In general, if $A$ is a unital algebra over a commutative unital ring $R$ and $\alpha\in A$ is an element, then there is a unique unital $R$-algebra homomorphism $\varphi : R[x] \to A$ such that $\varphi(x) = \alpha$ holds.

Why is this true?

Answer 1

Define the map $\varphi : R[x] \to A$ via $\varphi (x) = \alpha$. We want this map to be an $R$-algebra homomorphism, so we have to force the following conditions on $\varphi$: $\varphi(x \cdot x) = \varphi(x) \cdot \varphi(x)$ and $\varphi(r x) = r \varphi(x)$.

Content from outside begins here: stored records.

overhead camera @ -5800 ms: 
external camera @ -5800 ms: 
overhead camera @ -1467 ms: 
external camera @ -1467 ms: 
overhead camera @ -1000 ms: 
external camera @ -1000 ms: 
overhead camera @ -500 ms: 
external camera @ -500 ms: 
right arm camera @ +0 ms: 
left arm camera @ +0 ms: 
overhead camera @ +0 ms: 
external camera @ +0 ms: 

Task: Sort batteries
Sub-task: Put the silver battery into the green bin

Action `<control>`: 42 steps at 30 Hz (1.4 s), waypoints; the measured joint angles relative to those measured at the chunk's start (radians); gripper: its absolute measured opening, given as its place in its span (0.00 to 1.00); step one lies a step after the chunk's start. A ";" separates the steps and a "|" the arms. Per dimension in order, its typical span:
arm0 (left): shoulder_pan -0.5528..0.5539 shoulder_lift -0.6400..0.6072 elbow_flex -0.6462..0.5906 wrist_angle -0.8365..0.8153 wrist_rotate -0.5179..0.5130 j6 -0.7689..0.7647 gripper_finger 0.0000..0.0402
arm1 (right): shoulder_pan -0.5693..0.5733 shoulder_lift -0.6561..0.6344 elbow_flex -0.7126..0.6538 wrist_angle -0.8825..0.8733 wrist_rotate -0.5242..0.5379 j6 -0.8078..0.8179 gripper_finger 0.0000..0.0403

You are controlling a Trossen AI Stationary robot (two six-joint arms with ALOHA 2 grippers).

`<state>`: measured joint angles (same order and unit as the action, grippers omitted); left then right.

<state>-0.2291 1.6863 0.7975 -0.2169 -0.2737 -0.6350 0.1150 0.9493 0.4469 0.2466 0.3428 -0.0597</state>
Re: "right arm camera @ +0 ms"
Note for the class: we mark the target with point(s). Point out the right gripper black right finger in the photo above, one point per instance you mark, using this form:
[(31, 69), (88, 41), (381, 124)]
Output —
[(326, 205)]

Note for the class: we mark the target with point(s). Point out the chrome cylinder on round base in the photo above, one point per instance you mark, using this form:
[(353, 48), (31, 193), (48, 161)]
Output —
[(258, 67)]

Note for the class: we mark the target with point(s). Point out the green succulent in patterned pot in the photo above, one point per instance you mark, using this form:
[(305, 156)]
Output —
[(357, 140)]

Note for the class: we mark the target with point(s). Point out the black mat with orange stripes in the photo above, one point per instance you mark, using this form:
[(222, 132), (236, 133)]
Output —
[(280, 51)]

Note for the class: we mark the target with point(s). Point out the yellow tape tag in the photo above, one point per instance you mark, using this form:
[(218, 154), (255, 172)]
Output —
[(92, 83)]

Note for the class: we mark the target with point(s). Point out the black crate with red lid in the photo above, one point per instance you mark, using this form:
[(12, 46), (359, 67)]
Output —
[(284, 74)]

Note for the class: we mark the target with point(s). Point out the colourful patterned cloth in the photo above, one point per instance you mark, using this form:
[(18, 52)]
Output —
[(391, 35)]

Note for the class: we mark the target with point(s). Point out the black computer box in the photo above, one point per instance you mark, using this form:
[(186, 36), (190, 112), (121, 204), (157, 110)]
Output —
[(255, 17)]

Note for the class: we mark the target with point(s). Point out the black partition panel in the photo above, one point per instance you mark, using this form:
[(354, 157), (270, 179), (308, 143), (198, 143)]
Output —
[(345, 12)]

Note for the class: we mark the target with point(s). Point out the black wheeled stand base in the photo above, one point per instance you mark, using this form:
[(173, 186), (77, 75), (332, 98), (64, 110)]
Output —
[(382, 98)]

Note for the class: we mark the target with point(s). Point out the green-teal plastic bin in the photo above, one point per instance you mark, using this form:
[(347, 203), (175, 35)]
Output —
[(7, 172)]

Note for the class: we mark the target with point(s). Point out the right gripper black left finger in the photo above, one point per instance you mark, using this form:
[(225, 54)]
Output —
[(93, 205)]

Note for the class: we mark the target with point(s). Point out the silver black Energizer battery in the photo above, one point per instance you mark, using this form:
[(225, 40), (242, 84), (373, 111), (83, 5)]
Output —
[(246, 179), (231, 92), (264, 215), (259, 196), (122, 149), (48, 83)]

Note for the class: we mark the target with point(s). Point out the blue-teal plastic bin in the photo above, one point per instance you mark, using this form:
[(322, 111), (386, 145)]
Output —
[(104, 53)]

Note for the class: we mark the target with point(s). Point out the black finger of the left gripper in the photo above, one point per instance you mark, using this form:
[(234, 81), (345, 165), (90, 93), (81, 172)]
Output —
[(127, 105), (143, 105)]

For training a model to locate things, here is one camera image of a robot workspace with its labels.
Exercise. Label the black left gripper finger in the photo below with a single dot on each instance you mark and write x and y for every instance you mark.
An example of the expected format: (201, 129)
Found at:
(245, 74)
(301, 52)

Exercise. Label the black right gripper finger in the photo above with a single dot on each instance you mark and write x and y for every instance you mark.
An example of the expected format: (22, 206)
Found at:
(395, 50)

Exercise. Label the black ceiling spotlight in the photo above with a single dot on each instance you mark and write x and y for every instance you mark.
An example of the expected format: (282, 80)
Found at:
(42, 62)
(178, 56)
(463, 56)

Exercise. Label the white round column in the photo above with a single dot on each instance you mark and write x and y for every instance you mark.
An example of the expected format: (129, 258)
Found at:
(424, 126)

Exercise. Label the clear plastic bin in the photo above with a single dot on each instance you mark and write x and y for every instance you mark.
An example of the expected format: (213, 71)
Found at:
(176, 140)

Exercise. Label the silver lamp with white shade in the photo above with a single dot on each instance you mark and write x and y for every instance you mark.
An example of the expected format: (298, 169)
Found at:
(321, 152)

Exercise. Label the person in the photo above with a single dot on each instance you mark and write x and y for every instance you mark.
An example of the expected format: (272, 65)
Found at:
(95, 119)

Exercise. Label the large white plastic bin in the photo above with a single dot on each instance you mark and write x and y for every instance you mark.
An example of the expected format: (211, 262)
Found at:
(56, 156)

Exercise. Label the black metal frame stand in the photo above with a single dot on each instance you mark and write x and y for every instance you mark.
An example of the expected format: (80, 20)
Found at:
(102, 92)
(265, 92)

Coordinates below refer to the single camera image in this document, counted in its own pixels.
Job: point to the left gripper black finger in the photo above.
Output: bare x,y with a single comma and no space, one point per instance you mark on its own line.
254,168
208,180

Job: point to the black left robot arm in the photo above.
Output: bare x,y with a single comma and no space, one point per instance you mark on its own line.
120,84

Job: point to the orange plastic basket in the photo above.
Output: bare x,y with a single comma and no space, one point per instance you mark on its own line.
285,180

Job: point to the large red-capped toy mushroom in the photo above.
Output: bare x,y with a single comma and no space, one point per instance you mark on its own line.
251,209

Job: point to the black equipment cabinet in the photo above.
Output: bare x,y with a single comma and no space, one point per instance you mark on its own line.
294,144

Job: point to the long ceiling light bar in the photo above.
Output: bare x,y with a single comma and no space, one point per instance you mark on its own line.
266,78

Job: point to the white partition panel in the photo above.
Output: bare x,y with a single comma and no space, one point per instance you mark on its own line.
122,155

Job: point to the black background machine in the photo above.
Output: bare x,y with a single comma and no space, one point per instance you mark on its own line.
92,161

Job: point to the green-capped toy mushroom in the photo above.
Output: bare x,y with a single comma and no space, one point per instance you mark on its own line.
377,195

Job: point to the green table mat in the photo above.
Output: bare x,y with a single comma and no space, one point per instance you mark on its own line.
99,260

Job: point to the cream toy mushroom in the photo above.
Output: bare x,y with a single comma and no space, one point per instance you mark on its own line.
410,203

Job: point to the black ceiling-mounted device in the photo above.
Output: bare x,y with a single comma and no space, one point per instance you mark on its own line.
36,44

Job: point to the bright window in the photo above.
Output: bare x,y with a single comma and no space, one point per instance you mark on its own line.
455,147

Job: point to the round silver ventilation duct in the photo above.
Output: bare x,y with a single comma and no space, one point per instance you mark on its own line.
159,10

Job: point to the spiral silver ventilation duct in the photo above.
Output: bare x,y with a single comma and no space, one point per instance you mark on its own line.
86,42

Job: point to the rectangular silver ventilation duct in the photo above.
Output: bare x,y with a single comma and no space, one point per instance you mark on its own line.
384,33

Incidentally, this already defines $\varphi$ for each element of $R[x]$, as each element in $R[x]$ is a linear combination of monomials in $x$ with coefficients in $R$. This is just a restatement of the fact that $R[x]$ is generated by $x$ as an $R$-algebra. Since it has only $1$ generator, we (can) only have to specify $1$ element as the rest is defined via the unitality of the homomorphism, and the homomorphism attribute $\varphi(r x) = r \varphi(x)$.

But once the image of $x$ is specified, the homomorphism is uniquely determined, as discussed above.